What to produce:
Look for "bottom" in each line of the records, and copy the lines that have it.

Records to process:
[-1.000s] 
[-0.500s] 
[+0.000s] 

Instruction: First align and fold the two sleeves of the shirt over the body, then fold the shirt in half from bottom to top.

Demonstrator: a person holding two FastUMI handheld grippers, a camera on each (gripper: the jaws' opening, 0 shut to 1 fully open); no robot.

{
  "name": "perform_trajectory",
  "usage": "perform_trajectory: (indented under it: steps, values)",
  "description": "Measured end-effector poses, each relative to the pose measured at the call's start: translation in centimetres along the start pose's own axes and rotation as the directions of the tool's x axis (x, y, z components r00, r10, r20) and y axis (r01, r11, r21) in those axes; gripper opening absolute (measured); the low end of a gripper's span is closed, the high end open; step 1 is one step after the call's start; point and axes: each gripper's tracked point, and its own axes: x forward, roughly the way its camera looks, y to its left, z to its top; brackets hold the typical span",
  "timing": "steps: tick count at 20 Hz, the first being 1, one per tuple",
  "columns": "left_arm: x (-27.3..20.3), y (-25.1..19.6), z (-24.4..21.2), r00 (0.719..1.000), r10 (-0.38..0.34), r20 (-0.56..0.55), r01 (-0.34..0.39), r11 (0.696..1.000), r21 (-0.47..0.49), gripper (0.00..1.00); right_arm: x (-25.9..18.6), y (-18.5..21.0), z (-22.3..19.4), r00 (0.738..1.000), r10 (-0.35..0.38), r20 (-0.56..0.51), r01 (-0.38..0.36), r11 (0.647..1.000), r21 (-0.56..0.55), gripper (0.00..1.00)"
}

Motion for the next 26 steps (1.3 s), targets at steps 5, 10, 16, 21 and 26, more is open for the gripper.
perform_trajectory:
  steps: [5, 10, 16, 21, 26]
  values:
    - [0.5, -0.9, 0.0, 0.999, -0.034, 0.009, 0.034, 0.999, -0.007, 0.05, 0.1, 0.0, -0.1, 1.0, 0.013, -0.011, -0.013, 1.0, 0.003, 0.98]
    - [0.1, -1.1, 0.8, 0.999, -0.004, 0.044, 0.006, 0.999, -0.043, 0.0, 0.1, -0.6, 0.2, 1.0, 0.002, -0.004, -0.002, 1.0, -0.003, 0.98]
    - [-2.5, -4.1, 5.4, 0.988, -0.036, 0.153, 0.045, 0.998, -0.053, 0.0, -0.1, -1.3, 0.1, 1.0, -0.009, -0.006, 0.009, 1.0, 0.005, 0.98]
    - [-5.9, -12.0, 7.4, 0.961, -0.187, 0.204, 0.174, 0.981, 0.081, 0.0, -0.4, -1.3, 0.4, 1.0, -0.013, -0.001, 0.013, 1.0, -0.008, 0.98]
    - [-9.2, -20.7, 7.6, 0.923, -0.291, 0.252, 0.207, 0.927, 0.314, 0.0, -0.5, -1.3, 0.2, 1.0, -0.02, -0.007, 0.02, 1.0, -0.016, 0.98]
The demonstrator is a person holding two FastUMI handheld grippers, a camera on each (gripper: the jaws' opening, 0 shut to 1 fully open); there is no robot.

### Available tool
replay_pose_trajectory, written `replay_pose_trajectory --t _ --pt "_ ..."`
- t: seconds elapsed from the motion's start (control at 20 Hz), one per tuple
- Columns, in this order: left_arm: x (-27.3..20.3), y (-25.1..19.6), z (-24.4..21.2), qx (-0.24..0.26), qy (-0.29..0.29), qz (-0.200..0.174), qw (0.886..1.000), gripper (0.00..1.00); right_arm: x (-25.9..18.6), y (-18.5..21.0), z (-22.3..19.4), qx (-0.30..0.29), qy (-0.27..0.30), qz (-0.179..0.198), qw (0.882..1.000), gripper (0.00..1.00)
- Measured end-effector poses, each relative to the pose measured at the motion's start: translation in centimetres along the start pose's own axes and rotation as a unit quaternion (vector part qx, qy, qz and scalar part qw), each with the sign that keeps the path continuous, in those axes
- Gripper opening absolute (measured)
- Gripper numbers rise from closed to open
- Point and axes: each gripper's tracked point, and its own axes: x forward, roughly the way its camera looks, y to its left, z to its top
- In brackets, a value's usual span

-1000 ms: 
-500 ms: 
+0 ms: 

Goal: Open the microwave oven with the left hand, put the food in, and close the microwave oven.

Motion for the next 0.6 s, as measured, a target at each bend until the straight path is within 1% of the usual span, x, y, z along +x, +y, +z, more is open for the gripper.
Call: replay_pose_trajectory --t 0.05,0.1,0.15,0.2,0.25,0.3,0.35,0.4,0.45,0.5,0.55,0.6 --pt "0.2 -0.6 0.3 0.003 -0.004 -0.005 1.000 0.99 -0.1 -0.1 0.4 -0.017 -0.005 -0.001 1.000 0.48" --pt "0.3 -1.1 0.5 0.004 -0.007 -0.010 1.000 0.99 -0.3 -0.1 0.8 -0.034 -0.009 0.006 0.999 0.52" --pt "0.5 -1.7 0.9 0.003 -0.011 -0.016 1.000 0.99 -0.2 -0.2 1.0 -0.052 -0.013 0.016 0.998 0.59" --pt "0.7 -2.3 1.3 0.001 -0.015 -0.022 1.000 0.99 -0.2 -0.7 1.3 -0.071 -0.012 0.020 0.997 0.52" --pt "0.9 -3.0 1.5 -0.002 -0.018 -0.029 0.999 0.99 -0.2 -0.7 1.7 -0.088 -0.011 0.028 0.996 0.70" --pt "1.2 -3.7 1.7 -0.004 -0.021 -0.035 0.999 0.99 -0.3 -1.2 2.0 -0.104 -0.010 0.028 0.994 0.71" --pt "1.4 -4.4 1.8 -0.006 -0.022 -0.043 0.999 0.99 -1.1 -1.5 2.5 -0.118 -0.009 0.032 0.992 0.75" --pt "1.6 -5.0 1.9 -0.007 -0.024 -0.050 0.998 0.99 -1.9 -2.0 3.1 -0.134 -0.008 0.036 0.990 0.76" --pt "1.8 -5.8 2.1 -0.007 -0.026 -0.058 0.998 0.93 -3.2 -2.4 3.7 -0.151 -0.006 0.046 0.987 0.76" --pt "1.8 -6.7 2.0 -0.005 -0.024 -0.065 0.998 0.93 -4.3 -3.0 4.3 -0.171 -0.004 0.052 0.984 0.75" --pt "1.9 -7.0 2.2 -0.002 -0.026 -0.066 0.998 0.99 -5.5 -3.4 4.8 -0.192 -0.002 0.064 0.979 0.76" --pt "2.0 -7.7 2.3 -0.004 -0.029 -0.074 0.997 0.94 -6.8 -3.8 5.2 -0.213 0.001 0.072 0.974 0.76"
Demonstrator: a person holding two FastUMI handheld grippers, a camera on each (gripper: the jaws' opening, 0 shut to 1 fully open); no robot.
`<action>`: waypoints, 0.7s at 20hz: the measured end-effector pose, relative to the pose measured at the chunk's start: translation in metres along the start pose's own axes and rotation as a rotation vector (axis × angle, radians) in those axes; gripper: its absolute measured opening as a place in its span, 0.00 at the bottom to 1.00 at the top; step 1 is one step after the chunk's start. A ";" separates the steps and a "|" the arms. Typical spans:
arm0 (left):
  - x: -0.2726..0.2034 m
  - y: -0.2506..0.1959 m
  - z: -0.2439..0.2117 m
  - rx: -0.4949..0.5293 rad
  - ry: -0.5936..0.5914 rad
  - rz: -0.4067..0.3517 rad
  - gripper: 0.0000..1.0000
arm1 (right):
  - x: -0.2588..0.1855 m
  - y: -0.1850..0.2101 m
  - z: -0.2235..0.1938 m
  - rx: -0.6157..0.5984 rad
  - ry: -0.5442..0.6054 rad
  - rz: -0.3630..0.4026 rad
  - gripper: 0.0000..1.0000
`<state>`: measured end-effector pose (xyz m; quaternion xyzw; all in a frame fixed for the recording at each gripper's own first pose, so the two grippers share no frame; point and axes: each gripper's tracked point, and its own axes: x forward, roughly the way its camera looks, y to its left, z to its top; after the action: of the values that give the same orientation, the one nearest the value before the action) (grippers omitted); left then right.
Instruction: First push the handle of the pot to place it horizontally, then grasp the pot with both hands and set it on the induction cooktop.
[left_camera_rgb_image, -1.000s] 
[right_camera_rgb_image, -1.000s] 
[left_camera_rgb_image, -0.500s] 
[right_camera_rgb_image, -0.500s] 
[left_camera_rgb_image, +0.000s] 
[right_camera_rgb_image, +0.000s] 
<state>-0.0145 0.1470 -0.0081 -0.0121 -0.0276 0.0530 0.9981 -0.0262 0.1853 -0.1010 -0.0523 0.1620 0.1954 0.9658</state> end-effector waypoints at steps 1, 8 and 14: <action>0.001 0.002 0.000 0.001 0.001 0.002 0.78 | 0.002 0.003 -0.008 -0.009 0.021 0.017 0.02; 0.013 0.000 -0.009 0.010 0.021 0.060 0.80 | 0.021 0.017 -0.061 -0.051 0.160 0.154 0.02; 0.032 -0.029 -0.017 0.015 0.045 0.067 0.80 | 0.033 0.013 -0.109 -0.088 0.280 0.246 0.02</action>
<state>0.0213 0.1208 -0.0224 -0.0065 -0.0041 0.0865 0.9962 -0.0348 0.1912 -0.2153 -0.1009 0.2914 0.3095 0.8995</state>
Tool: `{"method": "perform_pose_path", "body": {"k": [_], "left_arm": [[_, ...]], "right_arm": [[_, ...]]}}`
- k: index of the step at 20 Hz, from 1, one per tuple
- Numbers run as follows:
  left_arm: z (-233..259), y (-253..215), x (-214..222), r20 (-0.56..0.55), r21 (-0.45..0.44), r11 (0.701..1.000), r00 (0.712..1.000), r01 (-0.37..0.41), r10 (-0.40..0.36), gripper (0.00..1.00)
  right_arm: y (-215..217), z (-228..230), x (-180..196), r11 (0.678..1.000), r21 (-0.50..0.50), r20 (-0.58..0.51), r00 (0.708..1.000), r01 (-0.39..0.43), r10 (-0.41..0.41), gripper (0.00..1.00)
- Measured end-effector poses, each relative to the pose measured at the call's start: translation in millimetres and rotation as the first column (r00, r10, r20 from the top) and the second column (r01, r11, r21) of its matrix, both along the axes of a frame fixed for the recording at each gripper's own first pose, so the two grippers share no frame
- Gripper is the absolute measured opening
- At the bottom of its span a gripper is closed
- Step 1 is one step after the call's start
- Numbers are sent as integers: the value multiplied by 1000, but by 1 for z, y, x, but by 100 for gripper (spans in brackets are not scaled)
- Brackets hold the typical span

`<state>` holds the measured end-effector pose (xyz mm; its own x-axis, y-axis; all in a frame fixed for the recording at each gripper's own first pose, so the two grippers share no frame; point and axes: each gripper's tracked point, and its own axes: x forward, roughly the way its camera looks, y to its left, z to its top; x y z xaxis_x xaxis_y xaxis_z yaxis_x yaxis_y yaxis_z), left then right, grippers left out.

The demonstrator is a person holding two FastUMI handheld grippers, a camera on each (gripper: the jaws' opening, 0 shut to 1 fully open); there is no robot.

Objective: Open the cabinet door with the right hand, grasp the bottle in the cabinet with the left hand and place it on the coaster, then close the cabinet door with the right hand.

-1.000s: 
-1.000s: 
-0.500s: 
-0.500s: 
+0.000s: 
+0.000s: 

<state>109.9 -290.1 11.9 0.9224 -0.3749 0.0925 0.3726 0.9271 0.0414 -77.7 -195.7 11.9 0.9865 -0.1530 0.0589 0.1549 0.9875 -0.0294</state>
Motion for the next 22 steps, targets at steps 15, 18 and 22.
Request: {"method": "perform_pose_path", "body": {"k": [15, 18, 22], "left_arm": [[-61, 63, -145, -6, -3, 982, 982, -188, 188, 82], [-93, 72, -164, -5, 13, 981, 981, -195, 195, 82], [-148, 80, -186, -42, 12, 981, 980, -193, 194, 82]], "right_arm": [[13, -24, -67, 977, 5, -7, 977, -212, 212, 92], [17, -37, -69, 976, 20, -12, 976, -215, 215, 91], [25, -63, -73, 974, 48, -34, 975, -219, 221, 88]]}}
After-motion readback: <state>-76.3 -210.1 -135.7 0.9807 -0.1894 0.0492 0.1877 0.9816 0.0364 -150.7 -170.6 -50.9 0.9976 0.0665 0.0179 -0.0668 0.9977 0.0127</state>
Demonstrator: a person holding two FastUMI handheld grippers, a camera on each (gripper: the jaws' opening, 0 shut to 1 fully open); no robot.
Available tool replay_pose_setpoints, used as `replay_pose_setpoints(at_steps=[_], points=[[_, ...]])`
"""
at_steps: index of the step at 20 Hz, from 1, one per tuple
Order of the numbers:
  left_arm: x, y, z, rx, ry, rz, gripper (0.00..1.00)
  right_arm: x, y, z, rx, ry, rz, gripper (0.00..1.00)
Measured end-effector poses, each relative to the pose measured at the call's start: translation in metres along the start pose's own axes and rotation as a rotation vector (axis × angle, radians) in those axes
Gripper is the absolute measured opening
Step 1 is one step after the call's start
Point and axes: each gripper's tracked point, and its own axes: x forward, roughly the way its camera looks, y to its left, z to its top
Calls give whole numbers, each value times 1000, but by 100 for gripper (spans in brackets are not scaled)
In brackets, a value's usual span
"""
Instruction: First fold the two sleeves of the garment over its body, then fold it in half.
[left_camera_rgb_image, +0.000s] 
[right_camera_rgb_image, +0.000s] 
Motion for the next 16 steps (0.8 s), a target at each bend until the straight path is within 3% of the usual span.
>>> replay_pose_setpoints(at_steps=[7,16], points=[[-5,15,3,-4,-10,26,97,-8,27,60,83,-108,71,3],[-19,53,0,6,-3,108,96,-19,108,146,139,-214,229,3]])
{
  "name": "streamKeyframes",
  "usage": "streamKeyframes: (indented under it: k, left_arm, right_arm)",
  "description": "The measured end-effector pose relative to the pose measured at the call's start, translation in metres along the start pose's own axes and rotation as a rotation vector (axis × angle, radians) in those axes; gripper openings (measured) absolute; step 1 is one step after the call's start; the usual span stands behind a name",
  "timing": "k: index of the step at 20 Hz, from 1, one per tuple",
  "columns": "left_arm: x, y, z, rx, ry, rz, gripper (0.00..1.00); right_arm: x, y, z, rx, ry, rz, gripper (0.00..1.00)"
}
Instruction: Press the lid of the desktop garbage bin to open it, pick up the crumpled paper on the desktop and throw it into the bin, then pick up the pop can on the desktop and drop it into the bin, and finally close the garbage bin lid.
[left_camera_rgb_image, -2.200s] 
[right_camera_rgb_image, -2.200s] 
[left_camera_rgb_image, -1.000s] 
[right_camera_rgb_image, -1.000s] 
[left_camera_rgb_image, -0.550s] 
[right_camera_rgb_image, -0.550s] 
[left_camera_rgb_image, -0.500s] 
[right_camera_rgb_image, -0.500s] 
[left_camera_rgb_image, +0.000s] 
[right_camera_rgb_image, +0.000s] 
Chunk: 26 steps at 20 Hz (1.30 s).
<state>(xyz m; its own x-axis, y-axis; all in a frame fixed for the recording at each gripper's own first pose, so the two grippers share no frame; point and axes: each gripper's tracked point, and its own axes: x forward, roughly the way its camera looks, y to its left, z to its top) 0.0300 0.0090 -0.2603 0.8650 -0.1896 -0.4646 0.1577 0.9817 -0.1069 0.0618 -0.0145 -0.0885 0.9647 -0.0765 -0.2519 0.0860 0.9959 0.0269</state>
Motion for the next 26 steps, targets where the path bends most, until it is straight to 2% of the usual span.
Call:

Written answer:
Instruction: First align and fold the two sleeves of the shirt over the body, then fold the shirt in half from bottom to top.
`<action>`: waypoints, 0.7s at 20hz: the measured end-effector pose, relative to the pose measured at the chunk's start: translation in metres along the start pose's own axes and rotation as a rotation vector (axis × angle, radians) in those axes; gripper: its absolute measured opening as a place in its span, 0.00 at the bottom to 1.00 at the top; step 1 is one step after the chunk's start. A ";" separates the steps and a "|" the arms. Typical spans:
- At the bottom of its span a gripper is closed

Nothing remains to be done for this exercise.